‘Most of the kids not learning one thing’
Teachers lament double work, deteriorating eyesight amid online class struggles
A NUMBER of teachers have been finding it taxing to deliver online lessons while fulfilling other duties and manage their personal lives as they find themselves, like parents and students, wishing for a return to the classroom.
It has been tough navigating the online space as they juggle manoeuvring the platforms while constantly trying to ensure students are logged in and attentive even while they battle disruptions.
Karen Ramsey, a grade one teacher at the Allman Town Primary School in Kingston, told The Gleaner that online delivery of lessons has been more demanding with many teachers being driven to the brink of mental breakdowns with an increasing workload.
“Sometimes, to deal with it, I just burst out and cry because I feel so overwhelmed,” Ramsey admitted as she laid bare the emotional toll trying to cope with the lingering COVID-19 pandemic which has caused a suspension of face-to-face classes.
According to the educator, in the midst of discussions regarding online school and students, no one remembers the teachers, especially as they try to handle disruptive students from a distance and deliver their lessons.
“It takes a mental toll on us as teachers and I don’t think anyone is really considering that. They just want us to do this online thing and behave like it’s something normal ... . It’s not only the kids feeling the effect of the pandemic and teachers have families,” said Ramsey, noting the added pressure to create files for online classes while still preparing lesson plans.
“I have done my lesson plan and they want us to do PowerPoints, so it’s like we doing the same thing over. Twice! It’s timeconsuming and it’s unfair,” she lamented. “Teachers have families, too ... . Teachers want alone time.”
Her proposal that the “double work” needs to stop and just the PowerPoint presentations prepared for lessons was supported by Monica Ogle, another teacher, noting that this was easier and more effective.
“That’s two plans for each lesson, for each day,” Ogle said of the current arrangement. “Who has the time?”
And with her electricity bill mounting due to online teaching, Ramsey abandoned the idea of working from home and headed back to making use of the power supply and Internet service.
This, however, was not the only reason for her physical return to the classroom. Due to numerous distractions such as environmental noise from neighbours, she embraced the return to a setting that was more familiar, the classroom, a place many students have not been since March last year when the deadly coronavirus was first detected locally.
The increased screen time has also raised other concerns for the teachers.
“I could read anything before COVID. I only needed the glasses to go on the computer, and I didn’t spend many hours on it, but now I’m on it constantly for class, on it for lesson plan ... it’s horrible,” Ramsey said.
“Right now, I wasn’t wearing glasses but, online mash up my eyes totally, so I hate the online very much ... . Now I can’t see anything,” she added.
With a waning spirit and being physically and mentally tired, colleague teacher Ogle is also feeling the impact on her eyes.
“I can attest to that because my glasses have to be changed,” she said, adding that she has been issued with a stronger prescription as even her ophthalmologist questioned the rapid deterioration of her eyesight.
Describing online schooling as “a waste of time” as “most of the kids not learning one thing”, Ramsey told The Gleaner that she has witnessed a notable drop in some students’ grades, and like seven-year-old Tashayne Johnson, the teacher is wishing for face-to-face classes to resume soon.
Tashayne told The Gleaner that she misses the traditional classroom arrangement as “people to come to school more”.
Learning about the heart on Wednesday, the student said that she missed the physical interaction with her teachers and peers.
Her mother, Tasha Golding, who has an infant son and is now the guardian for her two younger brothers due to their mother’s passing, has become a single parent of four.
With no one to leave her little girl with, she has found great relief in teachers like Ramsey and Ogle, who have taken in a handful of students as their parents have to go to work and cannot leave them unattended. Others are without an Internet connection.

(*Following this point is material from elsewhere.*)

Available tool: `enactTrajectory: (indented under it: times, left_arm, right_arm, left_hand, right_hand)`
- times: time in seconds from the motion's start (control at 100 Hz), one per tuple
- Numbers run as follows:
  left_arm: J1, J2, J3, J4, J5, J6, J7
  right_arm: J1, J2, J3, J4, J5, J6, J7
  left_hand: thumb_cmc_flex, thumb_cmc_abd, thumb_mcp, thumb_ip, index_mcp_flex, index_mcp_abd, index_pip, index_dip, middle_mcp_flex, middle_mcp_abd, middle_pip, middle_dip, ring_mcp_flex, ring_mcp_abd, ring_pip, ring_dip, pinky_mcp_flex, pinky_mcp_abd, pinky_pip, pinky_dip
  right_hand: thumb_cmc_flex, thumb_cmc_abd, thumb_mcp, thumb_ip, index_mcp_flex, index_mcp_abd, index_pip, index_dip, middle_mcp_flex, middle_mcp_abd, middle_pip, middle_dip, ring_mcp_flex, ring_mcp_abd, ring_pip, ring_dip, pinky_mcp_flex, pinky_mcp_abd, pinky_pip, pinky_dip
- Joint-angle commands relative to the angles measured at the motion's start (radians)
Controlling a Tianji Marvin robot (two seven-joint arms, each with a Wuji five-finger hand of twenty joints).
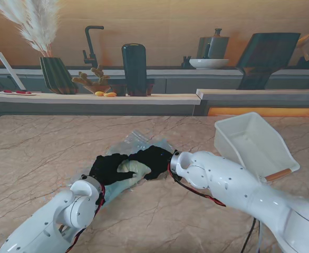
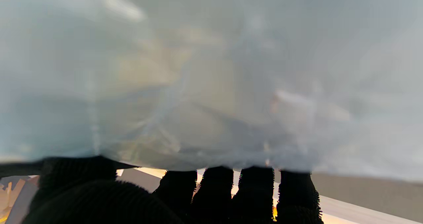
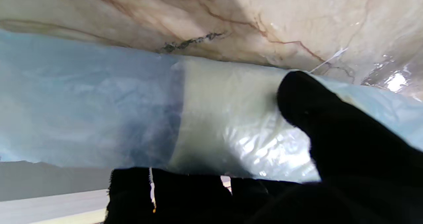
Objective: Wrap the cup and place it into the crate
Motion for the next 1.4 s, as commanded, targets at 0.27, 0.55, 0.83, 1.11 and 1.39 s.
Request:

Golding said that it has not been easy helping her daughter to review lessons, exclaiming that she left school many years ago.
She expressed concern that her daughter had also expected that she would be at a higher reading level than where she is currently, and believes she might be falling behind as she struggles to understand lessons in the online space.
“She hear, but she not listening. It nuh register to say what was happening,” Golding said. “If I don’t reinforce it, it goes to waste, so the teacher will teach all day, but it makes no sense if I don’t come back and say, ‘Come’.”
The single parent said that having to come in from work and look after dinner then find the time to help the children with their homework have been taxing on her as well. She finds herself staying up many nights at late hours assisting the children with assignments.
“Is like you have all the information, but not applying them to nothing ... . I’m sure it’s because them not sitting face to face,” she said, expressing that they would have been learning more in the physical classrooms.
The Government has not yet given the all-clear for students to return to the classroom, with vaccination targets and an easing of the devastating third wave of the local COVID-19 outbreak among factors being considered before such a directive is given.